WHAT IS EXPECTED: The material beneath this line should be printed exactly, with its pictures omitted.

MATERIAL PROVIDED:
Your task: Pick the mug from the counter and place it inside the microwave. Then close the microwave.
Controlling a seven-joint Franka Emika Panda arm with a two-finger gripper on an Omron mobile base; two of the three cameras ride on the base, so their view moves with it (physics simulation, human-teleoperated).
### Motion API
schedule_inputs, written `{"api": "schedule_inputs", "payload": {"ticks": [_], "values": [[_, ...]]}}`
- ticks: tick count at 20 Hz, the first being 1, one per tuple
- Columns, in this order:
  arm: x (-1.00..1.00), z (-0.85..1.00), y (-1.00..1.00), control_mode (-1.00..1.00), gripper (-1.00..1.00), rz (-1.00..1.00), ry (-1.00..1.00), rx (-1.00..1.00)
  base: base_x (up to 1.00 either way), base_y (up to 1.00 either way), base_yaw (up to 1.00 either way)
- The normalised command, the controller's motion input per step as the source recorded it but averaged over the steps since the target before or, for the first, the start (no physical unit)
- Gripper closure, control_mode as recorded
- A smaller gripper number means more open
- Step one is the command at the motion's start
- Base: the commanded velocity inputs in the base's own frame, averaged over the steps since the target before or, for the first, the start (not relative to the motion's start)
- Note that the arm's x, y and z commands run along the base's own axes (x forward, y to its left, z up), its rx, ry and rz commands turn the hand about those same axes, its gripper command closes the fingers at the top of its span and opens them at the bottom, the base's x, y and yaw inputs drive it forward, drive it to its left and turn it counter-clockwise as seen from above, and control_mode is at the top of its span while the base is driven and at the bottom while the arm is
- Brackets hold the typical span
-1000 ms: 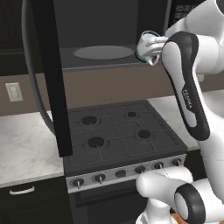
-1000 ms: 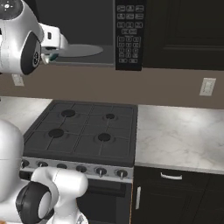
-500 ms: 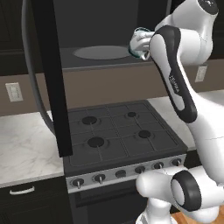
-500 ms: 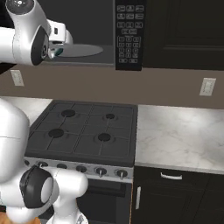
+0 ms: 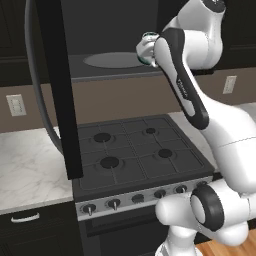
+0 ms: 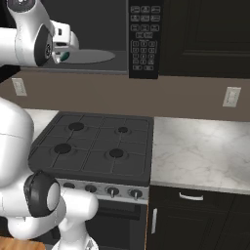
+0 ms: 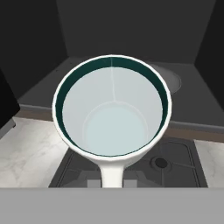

ANSWER SECTION:
Your task: Pick the mug from the counter and place it inside the microwave. Then close the microwave.
Controlling a seven-joint Franka Emika Panda arm with a two-finger gripper on an Omron mobile base; two of the three cameras ride on the base, so their view moves with it (physics simulation, human-teleoperated).
### Motion API
schedule_inputs, written `{"api": "schedule_inputs", "payload": {"ticks": [_], "values": [[_, ...]]}}`
- ticks: tick count at 20 Hz, the first being 1, one per tuple
- Columns, in this order:
  arm: x (-1.00..1.00), z (-0.85..1.00), y (-1.00..1.00), control_mode (-1.00..1.00), gripper (-1.00..1.00), rz (-1.00..1.00), ry (-1.00..1.00), rx (-1.00..1.00)
  base: base_x (up to 1.00 either way), base_y (up to 1.00 either way), base_yaw (up to 1.00 either way)
- The normalised command, the controller's motion input per step as the source recorded it but averaged over the steps since the target before or, for the first, the start (no physical unit)
- Gripper closure, control_mode as recorded
- A smaller gripper number means more open
- Step one is the command at the motion's start
- Base: the commanded velocity inputs in the base's own frame, averaged over the steps since the target before or, for the first, the start (not relative to the motion's start)
- Note that the arm's x, y and z commands run along the base's own axes (x forward, y to its left, z up), its rx, ry and rz commands turn the hand about those same axes, its gripper command closes the fingers at the top of its span and opens them at the bottom, the base's x, y and yaw inputs drive it forward, drive it to its left and turn it counter-clockwise as seen from above, and control_mode is at the top of its span while the base is driven and at the bottom while the arm is
- Brackets hold the typical span
-1000 ms: 
-1000 ms: 
-500 ms: 
-500 ms: 
+0 ms: 
+0 ms: 
+0 ms: 

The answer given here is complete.